WORK TASK – List all lines of the data containing the word "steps".

SUPPLIED MATERIAL –

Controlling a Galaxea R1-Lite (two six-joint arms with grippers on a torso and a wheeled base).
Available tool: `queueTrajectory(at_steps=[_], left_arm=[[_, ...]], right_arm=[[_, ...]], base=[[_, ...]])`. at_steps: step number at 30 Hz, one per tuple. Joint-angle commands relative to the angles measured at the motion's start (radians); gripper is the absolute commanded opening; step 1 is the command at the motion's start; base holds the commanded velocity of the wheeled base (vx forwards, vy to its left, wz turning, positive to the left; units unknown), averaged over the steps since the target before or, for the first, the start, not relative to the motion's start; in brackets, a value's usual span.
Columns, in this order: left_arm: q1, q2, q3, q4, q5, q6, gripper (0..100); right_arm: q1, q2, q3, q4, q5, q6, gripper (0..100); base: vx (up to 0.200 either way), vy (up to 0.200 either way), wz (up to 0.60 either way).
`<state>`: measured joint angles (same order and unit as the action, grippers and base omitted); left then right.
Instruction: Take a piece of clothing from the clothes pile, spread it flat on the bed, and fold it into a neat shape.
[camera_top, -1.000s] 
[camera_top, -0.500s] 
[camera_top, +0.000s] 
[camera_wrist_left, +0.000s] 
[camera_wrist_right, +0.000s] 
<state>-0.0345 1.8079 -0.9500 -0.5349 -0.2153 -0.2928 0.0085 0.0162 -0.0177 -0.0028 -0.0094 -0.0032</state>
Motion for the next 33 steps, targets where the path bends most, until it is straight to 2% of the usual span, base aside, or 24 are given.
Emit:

ANSWER TO THIS EXERCISE –
Available tool: `queueTrajectory(at_steps=[_], left_arm=[[_, ...]], right_arm=[[_, ...]], base=[[_, ...]])`. at_steps: step number at 30 Hz, one per tuple. Joint-angle commands relative to the angles measured at the motion's start (radians); gripper is the absolute commanded opening; step 1 is the command at the motion's start; base holds the commanded velocity of the wheeled base (vx forwards, vy to its left, wz turning, positive to the left; units unknown), averaged over the steps since the target before or, for the first, the start, not relative to the motion's start; in brackets, a value's usual span.
Motion for the next 33 steps, targets where the path bends most, until it is straight to 2% of the usual span, base aside, or 24 are given.

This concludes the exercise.